• _EXERCISE GOAL_
Identify every line in the records below that contains the word "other", and reproduce each one.

• _Dataset entries_
◆ ◆ ◆

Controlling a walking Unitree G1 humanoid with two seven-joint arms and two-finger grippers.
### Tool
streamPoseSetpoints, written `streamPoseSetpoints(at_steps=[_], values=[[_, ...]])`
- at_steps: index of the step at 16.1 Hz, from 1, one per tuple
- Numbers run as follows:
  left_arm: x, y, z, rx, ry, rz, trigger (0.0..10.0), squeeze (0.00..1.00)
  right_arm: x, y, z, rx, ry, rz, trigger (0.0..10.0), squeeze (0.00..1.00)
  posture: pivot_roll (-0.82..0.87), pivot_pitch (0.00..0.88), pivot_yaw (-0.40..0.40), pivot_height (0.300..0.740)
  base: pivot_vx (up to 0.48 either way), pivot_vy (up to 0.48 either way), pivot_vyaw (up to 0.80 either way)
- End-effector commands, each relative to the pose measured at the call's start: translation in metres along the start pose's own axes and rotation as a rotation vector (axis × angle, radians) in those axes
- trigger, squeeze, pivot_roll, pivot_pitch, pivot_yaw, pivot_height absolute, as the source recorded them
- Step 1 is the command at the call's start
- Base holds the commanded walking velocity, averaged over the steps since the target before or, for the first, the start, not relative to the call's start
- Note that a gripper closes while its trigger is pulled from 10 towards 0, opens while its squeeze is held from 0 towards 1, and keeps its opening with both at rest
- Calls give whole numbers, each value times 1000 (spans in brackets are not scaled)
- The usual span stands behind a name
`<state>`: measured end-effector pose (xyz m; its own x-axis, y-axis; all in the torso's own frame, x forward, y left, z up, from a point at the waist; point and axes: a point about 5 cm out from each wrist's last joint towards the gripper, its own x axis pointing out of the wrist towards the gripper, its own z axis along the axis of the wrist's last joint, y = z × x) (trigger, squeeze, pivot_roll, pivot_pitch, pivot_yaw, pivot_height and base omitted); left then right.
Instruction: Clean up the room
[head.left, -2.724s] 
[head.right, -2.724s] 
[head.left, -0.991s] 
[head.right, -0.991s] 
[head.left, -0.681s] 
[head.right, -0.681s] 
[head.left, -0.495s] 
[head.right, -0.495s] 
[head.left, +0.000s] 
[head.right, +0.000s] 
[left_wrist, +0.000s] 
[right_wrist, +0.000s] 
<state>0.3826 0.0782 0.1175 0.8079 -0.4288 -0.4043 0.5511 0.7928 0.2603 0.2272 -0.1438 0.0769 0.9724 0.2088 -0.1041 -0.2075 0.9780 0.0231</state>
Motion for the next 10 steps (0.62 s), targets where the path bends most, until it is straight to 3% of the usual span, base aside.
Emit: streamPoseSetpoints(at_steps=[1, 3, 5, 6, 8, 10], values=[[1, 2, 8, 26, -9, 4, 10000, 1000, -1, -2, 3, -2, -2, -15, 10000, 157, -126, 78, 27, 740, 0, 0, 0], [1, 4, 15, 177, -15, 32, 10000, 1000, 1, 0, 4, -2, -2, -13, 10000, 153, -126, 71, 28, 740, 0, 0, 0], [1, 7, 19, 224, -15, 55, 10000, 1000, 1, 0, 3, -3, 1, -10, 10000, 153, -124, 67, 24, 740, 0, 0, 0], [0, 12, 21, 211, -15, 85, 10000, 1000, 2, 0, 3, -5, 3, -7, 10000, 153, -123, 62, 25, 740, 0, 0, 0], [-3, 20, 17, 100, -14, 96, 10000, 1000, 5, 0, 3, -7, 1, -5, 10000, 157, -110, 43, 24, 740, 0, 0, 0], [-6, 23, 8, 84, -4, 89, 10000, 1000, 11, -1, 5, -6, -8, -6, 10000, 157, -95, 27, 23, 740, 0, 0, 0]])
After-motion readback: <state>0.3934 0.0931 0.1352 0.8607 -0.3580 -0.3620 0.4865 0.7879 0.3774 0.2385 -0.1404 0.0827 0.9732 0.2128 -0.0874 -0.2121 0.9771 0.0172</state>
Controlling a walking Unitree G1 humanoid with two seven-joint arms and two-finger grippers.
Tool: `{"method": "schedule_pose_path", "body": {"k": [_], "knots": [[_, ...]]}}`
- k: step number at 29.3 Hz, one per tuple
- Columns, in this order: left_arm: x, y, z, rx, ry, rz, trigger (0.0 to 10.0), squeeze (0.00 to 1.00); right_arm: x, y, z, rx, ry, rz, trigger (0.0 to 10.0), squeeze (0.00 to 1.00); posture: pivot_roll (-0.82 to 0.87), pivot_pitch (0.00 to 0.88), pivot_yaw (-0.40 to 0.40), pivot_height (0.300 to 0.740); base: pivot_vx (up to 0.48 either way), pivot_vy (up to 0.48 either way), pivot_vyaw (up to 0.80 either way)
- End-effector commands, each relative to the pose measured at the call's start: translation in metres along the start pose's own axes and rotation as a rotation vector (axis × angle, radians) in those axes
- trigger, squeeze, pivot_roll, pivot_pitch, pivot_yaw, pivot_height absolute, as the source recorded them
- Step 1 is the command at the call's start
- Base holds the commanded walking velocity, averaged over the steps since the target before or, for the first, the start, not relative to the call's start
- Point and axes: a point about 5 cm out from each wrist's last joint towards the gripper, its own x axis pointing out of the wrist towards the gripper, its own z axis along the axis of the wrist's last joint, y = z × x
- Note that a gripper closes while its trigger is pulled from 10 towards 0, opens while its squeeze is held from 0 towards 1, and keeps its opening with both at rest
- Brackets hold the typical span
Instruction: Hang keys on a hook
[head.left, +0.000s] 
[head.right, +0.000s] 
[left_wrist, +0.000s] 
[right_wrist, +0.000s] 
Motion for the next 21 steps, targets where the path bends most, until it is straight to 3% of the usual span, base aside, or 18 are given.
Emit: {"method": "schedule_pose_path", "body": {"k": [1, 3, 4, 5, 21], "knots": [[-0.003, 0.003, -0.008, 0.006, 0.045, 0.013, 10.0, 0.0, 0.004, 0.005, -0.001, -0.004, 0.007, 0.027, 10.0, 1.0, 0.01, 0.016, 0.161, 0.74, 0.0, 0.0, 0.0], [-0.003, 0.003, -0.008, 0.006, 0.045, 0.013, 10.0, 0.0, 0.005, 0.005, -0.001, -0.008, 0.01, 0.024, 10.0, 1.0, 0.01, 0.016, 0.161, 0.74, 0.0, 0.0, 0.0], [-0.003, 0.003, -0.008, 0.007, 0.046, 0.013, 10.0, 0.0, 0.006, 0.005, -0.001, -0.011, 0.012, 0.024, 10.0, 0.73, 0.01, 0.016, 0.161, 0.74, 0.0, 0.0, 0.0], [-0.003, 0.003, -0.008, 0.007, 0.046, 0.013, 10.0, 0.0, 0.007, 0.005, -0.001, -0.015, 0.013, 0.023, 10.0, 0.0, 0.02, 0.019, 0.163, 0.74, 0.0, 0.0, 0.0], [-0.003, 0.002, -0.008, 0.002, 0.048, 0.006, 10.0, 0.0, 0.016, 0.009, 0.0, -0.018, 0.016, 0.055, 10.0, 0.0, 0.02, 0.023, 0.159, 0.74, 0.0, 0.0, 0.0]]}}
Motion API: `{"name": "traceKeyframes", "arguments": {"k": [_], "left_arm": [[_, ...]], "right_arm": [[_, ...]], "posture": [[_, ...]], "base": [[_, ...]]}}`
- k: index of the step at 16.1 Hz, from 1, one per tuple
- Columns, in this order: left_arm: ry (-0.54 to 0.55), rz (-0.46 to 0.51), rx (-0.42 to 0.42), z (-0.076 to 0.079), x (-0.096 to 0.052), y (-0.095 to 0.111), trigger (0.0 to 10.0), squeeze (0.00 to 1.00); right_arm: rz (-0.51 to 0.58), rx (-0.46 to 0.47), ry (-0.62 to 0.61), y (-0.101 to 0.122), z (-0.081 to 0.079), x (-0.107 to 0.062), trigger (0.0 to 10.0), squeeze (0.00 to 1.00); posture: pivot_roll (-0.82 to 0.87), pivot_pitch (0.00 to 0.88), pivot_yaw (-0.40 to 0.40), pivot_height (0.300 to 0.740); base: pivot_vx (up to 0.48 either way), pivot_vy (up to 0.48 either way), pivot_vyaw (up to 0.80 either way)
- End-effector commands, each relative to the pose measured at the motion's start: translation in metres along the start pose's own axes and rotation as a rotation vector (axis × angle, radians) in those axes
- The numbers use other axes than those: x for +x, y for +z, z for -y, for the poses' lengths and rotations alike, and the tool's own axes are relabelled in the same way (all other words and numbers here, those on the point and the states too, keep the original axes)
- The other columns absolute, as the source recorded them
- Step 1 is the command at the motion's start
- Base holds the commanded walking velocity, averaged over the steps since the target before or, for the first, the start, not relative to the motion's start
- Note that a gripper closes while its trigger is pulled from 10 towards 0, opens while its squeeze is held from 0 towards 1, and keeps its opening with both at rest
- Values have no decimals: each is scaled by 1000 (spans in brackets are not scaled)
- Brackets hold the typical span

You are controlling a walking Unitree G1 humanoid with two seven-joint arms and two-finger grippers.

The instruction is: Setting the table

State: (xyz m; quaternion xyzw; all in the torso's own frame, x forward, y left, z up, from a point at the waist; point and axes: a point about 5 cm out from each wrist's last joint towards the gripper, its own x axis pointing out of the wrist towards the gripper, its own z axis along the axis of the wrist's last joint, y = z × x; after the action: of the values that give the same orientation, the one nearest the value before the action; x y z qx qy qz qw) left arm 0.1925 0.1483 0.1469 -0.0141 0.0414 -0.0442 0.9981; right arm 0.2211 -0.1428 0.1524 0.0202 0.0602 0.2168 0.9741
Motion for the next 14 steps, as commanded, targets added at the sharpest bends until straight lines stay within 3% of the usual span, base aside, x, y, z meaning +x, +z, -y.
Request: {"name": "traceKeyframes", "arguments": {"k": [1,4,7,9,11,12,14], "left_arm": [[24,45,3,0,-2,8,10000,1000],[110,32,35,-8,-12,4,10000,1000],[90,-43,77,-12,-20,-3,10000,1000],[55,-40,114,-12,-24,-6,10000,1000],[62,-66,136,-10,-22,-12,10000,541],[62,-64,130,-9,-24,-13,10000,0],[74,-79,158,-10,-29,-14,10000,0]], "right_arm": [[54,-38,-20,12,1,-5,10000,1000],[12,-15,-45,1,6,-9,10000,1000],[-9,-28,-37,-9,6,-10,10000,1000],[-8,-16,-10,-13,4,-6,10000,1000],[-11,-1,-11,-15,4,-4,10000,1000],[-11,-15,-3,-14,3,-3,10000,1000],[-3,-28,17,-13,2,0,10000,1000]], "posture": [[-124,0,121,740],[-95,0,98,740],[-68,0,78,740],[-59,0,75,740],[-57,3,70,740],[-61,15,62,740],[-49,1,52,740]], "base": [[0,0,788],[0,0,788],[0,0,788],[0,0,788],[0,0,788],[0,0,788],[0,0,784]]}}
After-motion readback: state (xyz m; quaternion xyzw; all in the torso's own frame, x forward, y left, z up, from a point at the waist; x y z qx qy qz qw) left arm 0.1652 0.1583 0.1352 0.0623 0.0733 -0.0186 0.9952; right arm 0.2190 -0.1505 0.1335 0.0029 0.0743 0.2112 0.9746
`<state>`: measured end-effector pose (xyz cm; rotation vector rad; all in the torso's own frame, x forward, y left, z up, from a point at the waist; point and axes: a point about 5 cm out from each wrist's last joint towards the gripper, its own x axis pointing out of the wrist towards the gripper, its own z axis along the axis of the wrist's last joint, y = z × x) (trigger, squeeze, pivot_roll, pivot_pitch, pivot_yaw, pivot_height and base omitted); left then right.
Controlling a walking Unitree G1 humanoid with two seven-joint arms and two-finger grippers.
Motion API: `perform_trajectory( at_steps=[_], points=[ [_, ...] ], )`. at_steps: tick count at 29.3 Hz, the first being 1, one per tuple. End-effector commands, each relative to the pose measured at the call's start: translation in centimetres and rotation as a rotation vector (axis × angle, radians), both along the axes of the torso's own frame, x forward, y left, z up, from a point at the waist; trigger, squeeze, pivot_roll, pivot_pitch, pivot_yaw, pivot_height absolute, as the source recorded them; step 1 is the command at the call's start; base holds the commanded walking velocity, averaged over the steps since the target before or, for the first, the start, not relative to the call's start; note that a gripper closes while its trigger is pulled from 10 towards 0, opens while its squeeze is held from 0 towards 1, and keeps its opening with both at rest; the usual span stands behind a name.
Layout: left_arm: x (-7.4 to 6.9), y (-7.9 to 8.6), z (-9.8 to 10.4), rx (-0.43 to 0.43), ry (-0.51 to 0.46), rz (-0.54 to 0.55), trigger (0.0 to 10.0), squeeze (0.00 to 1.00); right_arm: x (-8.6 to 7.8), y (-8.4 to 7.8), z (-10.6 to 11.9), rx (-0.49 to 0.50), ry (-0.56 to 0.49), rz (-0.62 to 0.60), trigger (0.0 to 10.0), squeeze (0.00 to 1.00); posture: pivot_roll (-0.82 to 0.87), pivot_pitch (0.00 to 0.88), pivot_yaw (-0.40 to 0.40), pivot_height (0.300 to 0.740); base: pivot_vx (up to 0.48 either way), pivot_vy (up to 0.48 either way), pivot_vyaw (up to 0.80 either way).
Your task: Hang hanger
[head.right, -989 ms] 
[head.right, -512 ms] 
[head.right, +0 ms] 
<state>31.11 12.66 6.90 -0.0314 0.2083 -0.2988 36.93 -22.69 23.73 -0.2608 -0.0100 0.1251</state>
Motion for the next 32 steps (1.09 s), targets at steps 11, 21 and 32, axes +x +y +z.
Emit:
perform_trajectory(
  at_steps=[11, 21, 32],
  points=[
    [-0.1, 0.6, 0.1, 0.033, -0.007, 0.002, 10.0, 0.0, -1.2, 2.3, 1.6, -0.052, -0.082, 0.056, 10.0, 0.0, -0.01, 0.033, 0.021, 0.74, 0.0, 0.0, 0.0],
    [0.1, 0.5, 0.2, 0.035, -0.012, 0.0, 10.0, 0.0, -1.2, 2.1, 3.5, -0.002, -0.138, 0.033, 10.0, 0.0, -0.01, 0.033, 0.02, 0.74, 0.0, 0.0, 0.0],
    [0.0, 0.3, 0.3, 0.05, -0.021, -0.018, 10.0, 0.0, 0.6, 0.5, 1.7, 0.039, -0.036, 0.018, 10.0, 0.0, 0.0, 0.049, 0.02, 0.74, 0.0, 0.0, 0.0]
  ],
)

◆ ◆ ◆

• _REPLY TO THE TASK_
- The numbers use other axes than those: x for +x, y for +z, z for -y, for the poses' lengths and rotations alike, and the tool's own axes are relabelled in the same way (all other words and numbers here, those on the point and the states too, keep the original axes)
- The other columns absolute, as the source recorded them

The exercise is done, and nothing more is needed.